Exercise aim = In the entries below, find the string "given" and return each line holding it.

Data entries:
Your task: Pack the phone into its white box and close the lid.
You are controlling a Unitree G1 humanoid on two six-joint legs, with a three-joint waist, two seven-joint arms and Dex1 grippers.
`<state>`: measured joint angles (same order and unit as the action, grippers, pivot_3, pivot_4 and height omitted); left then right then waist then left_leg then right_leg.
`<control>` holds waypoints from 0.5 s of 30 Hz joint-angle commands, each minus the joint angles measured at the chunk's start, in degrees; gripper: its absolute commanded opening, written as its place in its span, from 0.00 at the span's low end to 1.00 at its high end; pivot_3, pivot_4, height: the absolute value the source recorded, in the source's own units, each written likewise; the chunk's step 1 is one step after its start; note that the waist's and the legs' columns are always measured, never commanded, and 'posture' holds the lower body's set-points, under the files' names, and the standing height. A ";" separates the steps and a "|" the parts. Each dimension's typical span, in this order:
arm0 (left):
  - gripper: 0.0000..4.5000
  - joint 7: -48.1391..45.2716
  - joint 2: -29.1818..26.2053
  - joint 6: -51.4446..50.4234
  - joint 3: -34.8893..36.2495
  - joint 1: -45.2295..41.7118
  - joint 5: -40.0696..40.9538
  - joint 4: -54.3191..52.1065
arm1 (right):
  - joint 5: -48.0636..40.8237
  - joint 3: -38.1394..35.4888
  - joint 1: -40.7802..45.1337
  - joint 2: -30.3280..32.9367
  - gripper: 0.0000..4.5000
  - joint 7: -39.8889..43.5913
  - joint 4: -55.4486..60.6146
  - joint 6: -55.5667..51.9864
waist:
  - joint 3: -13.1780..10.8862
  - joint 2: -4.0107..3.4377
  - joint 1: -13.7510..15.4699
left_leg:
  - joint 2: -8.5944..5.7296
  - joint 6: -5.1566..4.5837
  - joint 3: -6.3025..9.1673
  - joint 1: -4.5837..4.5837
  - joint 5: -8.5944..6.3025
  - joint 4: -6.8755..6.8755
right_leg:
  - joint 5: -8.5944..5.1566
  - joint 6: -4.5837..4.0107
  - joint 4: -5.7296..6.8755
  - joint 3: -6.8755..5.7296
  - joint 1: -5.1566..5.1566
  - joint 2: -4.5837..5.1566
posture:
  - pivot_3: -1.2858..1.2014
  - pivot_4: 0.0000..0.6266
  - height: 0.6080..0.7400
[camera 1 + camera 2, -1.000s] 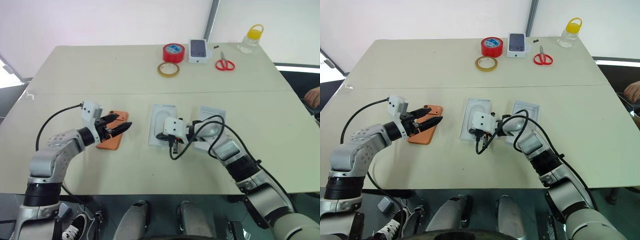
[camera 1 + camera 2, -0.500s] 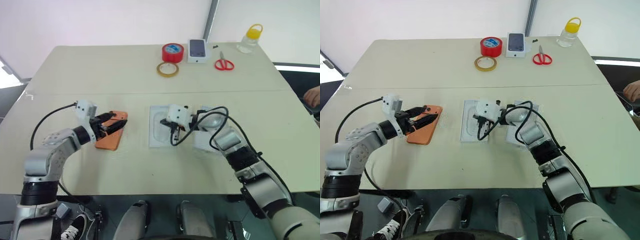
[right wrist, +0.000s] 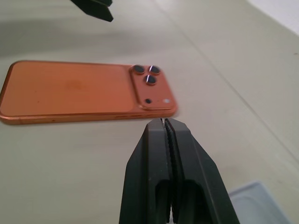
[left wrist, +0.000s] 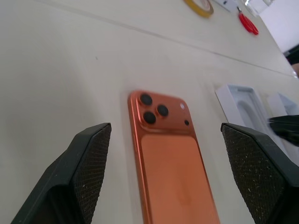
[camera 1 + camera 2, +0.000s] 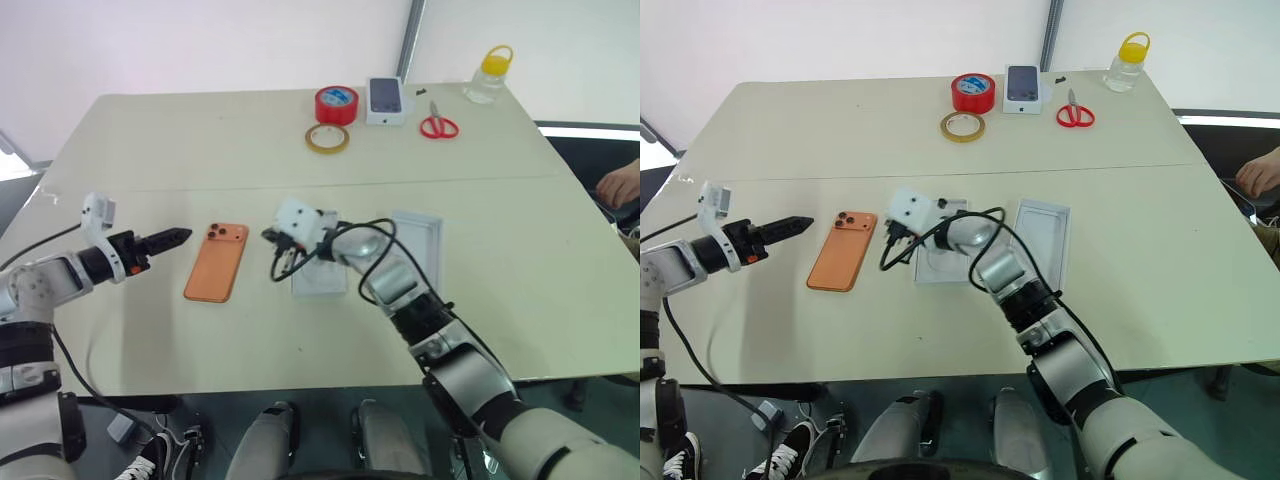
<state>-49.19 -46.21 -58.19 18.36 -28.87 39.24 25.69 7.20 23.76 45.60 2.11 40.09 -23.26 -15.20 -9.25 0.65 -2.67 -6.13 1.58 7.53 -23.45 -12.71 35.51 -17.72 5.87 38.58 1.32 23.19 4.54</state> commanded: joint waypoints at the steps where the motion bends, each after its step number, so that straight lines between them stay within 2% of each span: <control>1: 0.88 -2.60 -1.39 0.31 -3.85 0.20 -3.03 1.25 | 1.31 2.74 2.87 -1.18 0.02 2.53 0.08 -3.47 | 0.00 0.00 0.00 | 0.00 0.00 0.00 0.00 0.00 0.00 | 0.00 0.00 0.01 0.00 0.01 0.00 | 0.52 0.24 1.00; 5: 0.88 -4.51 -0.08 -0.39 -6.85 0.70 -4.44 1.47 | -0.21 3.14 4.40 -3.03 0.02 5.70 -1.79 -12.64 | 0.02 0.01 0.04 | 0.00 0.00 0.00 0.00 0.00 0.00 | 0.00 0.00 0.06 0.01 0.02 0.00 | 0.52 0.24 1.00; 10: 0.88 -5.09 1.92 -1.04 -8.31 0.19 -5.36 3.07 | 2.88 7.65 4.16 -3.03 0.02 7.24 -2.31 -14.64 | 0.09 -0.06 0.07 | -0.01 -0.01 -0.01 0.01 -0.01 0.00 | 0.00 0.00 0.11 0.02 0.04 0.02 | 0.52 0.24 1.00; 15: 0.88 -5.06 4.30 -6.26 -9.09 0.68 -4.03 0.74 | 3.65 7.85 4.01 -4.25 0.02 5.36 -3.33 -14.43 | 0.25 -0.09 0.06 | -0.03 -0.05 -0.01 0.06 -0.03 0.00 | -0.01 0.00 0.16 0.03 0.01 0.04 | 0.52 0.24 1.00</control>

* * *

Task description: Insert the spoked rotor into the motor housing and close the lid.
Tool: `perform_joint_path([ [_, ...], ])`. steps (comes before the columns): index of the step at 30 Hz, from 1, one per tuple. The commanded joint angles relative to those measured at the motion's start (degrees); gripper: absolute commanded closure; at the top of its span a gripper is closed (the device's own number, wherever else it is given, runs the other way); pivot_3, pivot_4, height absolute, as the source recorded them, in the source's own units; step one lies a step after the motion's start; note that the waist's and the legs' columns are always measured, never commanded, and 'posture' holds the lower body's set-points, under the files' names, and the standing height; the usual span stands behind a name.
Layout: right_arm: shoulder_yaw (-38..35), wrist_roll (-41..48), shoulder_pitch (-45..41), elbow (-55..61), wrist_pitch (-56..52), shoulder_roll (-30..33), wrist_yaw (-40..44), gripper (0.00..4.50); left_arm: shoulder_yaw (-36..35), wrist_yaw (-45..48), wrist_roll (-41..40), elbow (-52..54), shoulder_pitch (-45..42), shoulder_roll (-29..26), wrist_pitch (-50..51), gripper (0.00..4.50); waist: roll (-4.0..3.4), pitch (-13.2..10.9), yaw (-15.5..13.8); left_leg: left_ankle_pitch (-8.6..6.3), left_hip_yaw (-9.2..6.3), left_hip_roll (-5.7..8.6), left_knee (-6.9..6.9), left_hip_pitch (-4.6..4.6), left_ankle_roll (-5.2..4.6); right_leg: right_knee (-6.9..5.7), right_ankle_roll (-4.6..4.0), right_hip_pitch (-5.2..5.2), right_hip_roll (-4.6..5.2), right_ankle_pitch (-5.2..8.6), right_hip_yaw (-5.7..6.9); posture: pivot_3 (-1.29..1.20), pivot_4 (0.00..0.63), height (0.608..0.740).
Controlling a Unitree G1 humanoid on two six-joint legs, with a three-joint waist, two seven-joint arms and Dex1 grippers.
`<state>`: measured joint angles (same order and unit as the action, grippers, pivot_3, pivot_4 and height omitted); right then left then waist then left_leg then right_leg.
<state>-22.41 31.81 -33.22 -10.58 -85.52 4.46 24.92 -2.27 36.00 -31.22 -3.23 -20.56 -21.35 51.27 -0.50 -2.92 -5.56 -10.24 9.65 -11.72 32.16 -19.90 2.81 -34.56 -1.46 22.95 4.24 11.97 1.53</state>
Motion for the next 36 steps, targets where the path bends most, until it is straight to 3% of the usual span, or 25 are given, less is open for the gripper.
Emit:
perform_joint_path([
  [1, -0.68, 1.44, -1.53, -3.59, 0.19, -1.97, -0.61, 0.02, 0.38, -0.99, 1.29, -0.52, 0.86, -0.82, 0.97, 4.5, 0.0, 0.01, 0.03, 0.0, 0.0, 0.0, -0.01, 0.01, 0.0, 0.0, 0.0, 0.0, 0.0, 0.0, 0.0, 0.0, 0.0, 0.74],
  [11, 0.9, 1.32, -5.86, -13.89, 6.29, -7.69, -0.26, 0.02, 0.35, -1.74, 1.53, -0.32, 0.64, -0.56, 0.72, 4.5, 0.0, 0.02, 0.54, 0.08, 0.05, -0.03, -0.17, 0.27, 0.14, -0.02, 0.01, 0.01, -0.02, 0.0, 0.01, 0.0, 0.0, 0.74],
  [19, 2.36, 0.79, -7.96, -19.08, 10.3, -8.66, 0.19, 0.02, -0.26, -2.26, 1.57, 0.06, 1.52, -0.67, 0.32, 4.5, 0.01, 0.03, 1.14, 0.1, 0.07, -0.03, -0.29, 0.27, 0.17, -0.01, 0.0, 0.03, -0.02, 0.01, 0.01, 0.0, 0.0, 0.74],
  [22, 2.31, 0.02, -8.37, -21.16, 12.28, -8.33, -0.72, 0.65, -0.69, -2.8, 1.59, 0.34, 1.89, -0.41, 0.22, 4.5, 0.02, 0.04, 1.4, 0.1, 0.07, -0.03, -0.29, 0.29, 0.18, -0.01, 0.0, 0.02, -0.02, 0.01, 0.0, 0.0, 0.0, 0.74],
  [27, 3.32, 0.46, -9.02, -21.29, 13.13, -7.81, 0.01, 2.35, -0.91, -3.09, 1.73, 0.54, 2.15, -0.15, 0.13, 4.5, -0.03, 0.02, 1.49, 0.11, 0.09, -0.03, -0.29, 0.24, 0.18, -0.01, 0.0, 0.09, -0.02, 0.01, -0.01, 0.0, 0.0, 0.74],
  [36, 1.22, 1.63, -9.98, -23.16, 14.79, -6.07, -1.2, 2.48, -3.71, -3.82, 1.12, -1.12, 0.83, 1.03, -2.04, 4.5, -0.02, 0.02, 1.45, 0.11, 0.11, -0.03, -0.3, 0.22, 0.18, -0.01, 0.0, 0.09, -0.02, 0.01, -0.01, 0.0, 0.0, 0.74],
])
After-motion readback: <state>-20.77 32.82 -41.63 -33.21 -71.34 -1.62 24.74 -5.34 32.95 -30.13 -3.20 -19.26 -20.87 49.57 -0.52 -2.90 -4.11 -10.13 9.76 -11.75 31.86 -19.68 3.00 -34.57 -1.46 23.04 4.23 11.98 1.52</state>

Exercise response =
Tool: `perform_joint_path([ [_, ...], ])`. steps (comes before the columns): index of the step at 30 Hz, from 1, one per tuple. The commanded joint angles relative to those measured at the motion's start (degrees); gripper: absolute commanded closure; at the top of its span a gripper is closed (the device's own number, wherever else it is given, runs the other way); pivot_3, pivot_4, height absolute, as the source recorded them, in the source's own units; step one lies a step after the motion's start; note that the waist's and the legs' columns are always measured, never commanded, and 'posture' holds the lower body's set-points, under the files' names, and the standing height; the usual span stands behind a name.
Motion for the next 36 steps, targets where the path bends most, until it is straight to 3% of the usual span, or 25 are given, less is open for the gripper.

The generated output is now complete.